Scheduled downtime, for example, would not factor into the uptime guarantee. If in a given month you had 99.2 percent uptime with .8 percent of that going to scheduled downtime, the host would still make good on the guarantee.
In the same vein, there’s also emergency downtime. It’s the same as unscheduled downtime, just that a host happened to notice it before the server went offline. Once again, these periods would not factor into the guarantee, even though they weren’t technically scheduled.
Between the two, you may have a few percentage points of variation without any compromise in the uptime guarantee. The fact of the matter is that this phrase guarantees very little. Web hosts deal with massive server rooms fit with computers that isn’t perfect. Hard drives fail, DDoS attacks happen and, sometimes, the host just needs to switch some hardware out.

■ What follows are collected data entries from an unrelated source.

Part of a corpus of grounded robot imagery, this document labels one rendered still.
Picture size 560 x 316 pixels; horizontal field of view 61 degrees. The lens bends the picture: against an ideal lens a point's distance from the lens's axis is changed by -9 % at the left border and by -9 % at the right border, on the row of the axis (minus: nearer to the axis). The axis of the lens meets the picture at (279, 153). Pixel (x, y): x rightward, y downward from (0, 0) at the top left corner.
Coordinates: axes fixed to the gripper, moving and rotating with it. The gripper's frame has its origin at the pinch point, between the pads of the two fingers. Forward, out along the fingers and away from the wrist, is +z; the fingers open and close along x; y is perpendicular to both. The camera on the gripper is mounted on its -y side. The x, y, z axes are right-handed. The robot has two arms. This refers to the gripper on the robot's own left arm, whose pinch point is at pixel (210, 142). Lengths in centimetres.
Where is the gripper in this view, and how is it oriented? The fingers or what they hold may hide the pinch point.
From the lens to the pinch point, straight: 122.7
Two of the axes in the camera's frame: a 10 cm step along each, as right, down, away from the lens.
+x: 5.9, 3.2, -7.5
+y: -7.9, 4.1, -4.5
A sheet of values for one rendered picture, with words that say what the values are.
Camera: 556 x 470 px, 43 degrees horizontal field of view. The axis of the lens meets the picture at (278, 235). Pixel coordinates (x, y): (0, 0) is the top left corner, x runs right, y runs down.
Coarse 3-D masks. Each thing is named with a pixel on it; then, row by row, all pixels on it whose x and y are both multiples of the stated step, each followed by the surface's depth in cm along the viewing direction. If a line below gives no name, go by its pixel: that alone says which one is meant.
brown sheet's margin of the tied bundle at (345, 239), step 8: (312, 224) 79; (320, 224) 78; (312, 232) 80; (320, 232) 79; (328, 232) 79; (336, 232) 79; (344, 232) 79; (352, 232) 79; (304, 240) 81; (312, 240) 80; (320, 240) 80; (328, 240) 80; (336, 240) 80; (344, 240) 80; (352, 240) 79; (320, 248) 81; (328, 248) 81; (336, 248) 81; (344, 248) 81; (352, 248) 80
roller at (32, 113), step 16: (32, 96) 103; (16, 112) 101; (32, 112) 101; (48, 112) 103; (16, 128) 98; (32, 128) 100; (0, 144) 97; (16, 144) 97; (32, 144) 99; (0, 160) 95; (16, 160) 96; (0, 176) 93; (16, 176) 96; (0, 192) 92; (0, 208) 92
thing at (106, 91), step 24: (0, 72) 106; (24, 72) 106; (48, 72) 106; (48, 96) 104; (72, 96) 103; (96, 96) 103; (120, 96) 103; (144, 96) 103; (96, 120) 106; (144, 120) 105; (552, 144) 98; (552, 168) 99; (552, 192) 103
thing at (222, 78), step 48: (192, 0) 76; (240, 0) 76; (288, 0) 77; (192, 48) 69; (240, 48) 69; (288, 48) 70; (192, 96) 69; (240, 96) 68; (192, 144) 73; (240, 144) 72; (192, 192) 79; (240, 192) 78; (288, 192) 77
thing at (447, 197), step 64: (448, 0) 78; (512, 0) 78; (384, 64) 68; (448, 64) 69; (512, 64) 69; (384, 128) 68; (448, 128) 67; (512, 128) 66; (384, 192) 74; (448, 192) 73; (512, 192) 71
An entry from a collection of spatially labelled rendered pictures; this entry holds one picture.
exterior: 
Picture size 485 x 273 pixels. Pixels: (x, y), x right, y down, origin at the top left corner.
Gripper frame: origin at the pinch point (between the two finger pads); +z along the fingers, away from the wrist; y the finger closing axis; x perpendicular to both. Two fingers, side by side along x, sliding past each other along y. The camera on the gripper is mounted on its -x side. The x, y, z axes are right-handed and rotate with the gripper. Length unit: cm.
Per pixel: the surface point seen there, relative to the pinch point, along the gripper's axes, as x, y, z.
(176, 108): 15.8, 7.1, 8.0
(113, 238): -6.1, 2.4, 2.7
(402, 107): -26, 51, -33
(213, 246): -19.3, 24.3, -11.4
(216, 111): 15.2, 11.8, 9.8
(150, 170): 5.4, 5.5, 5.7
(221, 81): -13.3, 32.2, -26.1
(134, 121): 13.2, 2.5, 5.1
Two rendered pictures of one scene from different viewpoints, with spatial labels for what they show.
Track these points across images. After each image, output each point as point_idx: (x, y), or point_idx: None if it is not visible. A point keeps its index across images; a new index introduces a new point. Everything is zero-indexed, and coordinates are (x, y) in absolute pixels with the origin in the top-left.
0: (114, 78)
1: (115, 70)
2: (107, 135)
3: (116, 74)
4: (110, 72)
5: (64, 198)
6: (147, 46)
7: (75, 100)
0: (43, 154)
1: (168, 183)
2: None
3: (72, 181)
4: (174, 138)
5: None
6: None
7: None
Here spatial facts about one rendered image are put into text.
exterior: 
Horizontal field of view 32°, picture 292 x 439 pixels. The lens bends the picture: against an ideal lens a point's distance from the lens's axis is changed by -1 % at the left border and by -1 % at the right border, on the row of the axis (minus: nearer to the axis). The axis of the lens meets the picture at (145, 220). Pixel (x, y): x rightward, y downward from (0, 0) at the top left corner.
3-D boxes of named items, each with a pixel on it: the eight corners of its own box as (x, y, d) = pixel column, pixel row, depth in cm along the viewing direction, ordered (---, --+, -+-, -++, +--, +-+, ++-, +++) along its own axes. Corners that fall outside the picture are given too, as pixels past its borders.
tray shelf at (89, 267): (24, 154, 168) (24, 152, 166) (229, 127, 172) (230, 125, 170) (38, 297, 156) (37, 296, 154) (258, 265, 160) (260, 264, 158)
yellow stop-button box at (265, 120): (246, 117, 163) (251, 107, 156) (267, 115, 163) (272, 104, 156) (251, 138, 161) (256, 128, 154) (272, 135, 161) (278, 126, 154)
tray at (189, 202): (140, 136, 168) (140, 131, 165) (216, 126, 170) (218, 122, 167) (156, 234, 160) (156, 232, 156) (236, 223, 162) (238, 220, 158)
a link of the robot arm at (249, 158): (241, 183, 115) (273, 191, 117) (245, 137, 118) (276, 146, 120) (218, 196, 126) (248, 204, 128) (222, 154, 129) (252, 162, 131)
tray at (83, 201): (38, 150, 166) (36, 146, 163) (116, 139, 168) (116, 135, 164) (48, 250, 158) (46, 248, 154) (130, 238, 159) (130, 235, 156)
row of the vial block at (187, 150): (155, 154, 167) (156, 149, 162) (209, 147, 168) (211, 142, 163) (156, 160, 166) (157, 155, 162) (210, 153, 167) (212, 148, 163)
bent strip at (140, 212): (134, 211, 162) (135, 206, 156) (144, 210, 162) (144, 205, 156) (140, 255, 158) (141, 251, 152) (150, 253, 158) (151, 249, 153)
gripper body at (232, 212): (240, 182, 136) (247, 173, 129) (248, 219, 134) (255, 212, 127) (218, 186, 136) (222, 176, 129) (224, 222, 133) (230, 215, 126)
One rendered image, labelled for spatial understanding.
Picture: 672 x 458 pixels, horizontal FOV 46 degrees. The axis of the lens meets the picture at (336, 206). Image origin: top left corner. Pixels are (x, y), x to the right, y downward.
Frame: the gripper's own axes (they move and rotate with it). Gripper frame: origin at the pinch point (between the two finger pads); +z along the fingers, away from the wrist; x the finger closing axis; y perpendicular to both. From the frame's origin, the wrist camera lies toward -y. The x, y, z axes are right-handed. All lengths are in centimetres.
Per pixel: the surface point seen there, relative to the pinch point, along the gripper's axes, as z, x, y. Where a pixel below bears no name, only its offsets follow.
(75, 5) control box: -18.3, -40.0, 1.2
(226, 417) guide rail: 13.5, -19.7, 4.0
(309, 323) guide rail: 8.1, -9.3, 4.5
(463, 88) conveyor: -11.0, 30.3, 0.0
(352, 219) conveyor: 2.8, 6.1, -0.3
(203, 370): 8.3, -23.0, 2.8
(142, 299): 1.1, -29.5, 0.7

Even with a perfect server, your site could go offline because of your own doing. It’s unlikely that it shouldn’t connect simply due to some faulty code, but it is possible that an issue with your DNS settings or CDN could cause an outage that your web host is in no way responsible for.
It may seem like we’re dragging web hosts through the mud here, but we promise that’s not the case. For instance, HostGator (read our HostGator review) has a 99.9 percent uptime guarantee that pays out a full month for any number below that threshold. Even so, this shouldn’t influence your decision.
An uptime guarantee is a marketing ploy and nothing more. It’s not disingenuous, just the way the web hosting world operates. Most providers sit within a small margin of the golden 99.9 percent, but it’s still a number that can fluctuate from month to month and from site to site.
Final Thoughts
In the end, your choice in web host shouldn’t rest of such a vague claim as an uptime guarantee. While there is validity to it, it means very little in a sea of high quality web hosts that put up impressive numbers month after month. Instead, you should look at factors that make a difference like speed, usability, support options and pricing.
We cover these topics in how to choose a web hosting provider, diving deep into each so you can grasp what’s important and what’s just marketing. We also go into the specifics of each provider, some times comparing two directly like HostGator vs Bluehost and HostGator vs GoDaddy.
Once you’ve settled on a choice, there are plenty of tools to track your uptime. Our favorite is Pingdom, an all in one suite for measuring the performance of your website. If you want to test your site under load, you can try out LoadImpact as well. This tool will send a large number of virtual users to your site very quickly, seeing at what point your hosting breaks.